Your answer should consist solely of the lines from the first line of the data through the line with "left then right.", each reproduced exactly.
[[ PROVIDED DATA open ]]
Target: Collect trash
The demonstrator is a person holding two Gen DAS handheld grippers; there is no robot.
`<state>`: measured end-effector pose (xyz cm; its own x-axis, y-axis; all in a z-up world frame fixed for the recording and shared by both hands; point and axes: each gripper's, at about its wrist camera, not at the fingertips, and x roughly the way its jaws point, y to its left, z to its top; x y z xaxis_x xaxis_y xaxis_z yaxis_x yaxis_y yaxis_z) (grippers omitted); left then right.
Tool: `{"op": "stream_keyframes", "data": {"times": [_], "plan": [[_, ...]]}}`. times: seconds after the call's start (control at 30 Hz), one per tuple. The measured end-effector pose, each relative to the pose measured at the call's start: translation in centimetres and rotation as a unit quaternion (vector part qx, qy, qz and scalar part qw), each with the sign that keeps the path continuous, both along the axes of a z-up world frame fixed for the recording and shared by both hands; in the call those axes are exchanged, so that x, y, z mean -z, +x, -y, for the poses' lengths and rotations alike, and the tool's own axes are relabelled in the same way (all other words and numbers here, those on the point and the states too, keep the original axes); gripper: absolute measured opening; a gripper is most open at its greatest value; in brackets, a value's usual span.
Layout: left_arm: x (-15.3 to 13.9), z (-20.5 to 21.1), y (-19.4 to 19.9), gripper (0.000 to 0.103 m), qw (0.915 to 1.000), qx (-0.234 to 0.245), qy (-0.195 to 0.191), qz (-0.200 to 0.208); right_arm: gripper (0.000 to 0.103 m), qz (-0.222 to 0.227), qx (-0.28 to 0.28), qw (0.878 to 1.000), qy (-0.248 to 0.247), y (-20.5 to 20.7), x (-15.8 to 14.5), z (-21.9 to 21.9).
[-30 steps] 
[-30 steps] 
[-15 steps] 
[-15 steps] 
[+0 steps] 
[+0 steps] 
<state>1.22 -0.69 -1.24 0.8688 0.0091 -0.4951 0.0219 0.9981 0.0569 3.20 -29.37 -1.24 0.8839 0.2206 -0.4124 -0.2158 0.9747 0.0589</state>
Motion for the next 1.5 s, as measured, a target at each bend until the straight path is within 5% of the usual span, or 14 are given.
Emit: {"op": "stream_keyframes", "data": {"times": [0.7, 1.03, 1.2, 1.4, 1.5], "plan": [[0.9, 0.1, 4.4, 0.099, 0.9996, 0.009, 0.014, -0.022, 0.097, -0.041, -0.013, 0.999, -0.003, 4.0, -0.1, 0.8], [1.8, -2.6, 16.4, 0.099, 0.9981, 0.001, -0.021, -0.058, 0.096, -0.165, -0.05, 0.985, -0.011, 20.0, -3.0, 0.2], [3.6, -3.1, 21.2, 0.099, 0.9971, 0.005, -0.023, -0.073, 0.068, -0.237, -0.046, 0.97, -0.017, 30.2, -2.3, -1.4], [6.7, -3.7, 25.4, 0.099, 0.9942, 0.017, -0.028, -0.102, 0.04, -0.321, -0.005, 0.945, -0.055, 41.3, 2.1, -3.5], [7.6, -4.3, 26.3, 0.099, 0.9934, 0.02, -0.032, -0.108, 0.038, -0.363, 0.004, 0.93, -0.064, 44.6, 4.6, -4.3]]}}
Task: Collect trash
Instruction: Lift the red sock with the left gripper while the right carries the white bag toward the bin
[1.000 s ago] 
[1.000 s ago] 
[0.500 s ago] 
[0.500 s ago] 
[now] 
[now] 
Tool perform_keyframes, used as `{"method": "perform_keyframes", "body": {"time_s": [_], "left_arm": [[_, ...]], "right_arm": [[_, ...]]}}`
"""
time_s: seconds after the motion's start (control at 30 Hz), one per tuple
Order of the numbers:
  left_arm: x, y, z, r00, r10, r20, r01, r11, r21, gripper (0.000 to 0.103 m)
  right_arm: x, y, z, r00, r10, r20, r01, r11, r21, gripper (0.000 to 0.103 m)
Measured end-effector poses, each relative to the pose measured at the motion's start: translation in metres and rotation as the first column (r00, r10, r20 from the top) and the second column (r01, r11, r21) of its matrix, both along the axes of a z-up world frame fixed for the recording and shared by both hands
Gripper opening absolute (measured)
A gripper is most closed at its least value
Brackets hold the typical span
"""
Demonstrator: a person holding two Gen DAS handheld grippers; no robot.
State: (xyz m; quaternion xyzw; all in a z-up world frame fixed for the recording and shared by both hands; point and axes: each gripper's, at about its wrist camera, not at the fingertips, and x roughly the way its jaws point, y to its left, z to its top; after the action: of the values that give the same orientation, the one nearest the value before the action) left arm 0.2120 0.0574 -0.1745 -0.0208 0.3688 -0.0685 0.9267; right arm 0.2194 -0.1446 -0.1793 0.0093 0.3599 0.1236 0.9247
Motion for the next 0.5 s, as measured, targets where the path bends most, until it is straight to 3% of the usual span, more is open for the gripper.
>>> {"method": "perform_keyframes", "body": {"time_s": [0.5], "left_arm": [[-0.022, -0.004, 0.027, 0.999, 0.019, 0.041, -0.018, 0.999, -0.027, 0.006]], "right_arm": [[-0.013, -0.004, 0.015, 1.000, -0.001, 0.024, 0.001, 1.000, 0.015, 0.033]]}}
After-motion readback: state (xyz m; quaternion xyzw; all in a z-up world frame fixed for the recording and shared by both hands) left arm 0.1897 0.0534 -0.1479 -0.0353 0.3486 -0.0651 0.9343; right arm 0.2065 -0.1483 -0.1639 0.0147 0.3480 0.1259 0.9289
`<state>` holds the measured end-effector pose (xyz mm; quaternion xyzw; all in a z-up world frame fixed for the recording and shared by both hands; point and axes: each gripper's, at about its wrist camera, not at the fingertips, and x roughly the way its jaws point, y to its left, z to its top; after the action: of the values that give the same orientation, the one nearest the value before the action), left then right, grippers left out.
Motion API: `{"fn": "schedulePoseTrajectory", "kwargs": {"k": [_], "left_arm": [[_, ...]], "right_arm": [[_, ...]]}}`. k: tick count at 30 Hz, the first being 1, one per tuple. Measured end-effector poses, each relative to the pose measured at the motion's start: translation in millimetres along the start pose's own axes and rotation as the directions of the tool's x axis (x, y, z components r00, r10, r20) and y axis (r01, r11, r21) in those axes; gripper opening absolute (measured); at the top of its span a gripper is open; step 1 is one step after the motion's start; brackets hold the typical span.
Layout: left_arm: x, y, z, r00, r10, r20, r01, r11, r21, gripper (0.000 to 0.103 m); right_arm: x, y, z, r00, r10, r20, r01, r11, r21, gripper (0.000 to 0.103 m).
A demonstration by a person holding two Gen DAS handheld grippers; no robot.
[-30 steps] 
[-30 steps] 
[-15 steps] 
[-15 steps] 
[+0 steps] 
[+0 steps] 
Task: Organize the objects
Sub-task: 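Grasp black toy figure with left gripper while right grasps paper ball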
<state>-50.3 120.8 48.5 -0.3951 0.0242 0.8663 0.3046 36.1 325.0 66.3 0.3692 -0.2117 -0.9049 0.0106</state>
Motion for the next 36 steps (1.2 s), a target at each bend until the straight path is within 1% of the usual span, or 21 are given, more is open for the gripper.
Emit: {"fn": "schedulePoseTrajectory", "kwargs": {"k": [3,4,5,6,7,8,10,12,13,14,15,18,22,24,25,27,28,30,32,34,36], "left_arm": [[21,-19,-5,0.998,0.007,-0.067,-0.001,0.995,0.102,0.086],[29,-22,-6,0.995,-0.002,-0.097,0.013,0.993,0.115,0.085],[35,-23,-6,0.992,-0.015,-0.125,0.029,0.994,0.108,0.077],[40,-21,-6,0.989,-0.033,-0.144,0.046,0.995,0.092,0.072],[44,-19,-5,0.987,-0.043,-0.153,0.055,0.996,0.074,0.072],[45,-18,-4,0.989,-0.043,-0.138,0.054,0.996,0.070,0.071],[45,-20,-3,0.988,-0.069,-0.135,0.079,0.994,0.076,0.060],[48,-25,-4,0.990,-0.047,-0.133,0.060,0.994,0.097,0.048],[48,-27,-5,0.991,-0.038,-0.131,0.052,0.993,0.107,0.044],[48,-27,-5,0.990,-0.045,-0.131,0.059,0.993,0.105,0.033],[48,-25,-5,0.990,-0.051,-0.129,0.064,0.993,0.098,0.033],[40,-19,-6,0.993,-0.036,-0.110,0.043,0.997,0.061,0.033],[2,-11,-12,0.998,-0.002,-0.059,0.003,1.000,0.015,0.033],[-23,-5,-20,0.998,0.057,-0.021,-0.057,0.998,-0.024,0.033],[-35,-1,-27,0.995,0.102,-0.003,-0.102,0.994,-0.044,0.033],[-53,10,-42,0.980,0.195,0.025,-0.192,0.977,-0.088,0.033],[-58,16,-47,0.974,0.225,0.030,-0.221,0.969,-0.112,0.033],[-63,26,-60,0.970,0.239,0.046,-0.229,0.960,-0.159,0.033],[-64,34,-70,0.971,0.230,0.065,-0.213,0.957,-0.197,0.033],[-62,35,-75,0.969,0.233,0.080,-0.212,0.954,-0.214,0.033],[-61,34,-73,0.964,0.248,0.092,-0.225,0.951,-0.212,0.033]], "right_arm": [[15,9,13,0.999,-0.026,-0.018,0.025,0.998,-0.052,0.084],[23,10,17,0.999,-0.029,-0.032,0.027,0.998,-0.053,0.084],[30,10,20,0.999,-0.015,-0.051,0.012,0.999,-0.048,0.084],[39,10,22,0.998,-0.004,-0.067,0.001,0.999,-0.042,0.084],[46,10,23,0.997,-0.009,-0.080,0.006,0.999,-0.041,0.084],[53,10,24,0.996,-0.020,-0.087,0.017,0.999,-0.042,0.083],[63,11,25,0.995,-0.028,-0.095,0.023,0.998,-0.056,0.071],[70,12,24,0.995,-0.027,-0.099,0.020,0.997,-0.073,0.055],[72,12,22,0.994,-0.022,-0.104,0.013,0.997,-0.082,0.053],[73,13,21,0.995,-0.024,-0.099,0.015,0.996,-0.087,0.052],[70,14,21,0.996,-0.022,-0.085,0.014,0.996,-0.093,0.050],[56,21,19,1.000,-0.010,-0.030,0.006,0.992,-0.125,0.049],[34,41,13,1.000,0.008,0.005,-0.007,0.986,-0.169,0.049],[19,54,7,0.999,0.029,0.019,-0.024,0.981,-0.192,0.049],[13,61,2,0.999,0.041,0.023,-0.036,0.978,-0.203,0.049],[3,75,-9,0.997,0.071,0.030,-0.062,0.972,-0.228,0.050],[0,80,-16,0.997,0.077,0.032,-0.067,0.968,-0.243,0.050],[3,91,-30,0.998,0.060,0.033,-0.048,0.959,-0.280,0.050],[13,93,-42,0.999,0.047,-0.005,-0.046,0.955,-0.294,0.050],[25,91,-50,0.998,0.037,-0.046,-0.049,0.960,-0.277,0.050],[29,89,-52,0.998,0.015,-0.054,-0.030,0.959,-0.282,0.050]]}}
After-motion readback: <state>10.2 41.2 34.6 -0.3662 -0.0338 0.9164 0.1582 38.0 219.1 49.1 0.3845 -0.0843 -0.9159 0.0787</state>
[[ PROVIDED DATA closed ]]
EXERCISE ANSWER:
Target: Collect trash
The demonstrator is a person holding two Gen DAS handheld grippers; there is no robot.
`<state>`: measured end-effector pose (xyz cm; its own x-axis, y-axis; all in a z-up world frame fixed for the recording and shared by both hands; point and axes: each gripper's, at about its wrist camera, not at the fingertips, and x roughly the way its jaws point, y to its left, z to its top; x y z xaxis_x xaxis_y xaxis_z yaxis_x yaxis_y yaxis_z) (grippers omitted); left then right.

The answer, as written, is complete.